Scaring smokers to health found to be ineffective: time for a new approach to health warnings?

Graphic health warnings on tobacco products are not mandatory under the WHO Framework Convention for Tobacco Control. Yet a growing number of countries plan to introduce such warnings on the premise that by doing so, more smokers will be encouraged to quit than would be the case if existing text warnings were retained. However, according to a recent news article, a Health Canada poll has found that graphic health warnings are increasingly seen by Canadian smokers as being ineffective in this regard. Canada was the first country in the world to introduce graphic warnings back in 2001 and the results of the poll are seen by some as indicating that the existing warnings simply need refreshing. This could be so, but an alternative interpretation is that graphic health warnings fail in their purpose because they provoke outright denial, rather than fear, of the consequences of smoking. Also, from a harm reduction perspective, graphic health warnings do not steer smokers towards forms of tobacco and/or nicotine products such as smokeless tobacco, which are now widely considered to be much safer than cigarettes - it’s very much a ‘quit tobacco or die from a grisly death’ message.
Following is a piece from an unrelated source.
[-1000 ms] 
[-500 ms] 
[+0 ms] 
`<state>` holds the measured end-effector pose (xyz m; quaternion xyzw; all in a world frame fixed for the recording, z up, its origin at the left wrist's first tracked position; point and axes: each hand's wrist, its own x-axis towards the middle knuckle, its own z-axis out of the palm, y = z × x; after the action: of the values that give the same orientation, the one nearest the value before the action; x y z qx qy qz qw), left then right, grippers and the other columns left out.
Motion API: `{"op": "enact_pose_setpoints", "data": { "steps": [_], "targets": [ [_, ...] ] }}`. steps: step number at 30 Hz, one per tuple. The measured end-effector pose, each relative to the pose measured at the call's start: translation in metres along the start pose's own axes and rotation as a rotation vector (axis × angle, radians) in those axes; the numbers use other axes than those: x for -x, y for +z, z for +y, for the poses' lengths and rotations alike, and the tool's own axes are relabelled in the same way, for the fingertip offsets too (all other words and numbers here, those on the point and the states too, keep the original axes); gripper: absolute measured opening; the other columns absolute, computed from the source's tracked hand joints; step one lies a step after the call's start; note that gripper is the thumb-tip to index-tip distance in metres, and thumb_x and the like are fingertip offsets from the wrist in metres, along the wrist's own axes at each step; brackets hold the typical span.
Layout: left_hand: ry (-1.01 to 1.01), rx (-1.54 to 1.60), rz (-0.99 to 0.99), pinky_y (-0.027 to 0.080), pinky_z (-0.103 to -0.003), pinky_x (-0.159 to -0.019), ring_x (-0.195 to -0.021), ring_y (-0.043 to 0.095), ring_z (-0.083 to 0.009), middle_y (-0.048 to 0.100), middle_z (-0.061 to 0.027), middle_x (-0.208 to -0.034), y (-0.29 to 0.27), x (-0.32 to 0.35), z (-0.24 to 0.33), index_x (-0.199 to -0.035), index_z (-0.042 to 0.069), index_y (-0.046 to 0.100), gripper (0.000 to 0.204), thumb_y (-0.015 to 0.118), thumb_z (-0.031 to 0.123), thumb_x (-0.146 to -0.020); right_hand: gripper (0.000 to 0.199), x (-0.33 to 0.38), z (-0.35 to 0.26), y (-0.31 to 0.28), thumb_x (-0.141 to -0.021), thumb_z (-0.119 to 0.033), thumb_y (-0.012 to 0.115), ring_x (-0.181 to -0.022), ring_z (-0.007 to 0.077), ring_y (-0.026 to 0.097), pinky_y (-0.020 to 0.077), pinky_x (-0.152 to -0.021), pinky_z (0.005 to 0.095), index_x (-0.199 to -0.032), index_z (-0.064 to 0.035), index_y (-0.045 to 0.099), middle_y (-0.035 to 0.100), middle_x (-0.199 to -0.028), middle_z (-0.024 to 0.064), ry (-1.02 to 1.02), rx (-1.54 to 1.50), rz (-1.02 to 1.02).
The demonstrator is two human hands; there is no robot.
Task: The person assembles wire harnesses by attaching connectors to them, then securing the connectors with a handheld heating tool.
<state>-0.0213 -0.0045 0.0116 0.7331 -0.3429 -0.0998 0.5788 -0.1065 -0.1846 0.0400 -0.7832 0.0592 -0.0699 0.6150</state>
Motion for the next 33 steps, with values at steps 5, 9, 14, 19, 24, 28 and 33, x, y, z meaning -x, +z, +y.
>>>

An alternative approach could be to use the health warning space on the packs to provide the consumer with less threatening information that might encourage him/her to move down the continuum of risk posed by different product formats. For example, packs of cigarettes could perhaps carry a health warning that simply says “Much safer nicotine-containing tobacco and non-tobacco products are available “. Following the same logic, cans of smokeless tobacco might carry a health warning that says “Safer non-tobacco nicotine-containing products are available” Nicotine replacement products might carry a health warning that says” Whilst this nicotine-containing product is safer than tobacco products, no product that contains nicotine is totally safe” Obviously one would have to do a fair amount of consumer research to get the vectored messaging right –but it’s a thought!   What do you think?    How might consumers react? How might governments react?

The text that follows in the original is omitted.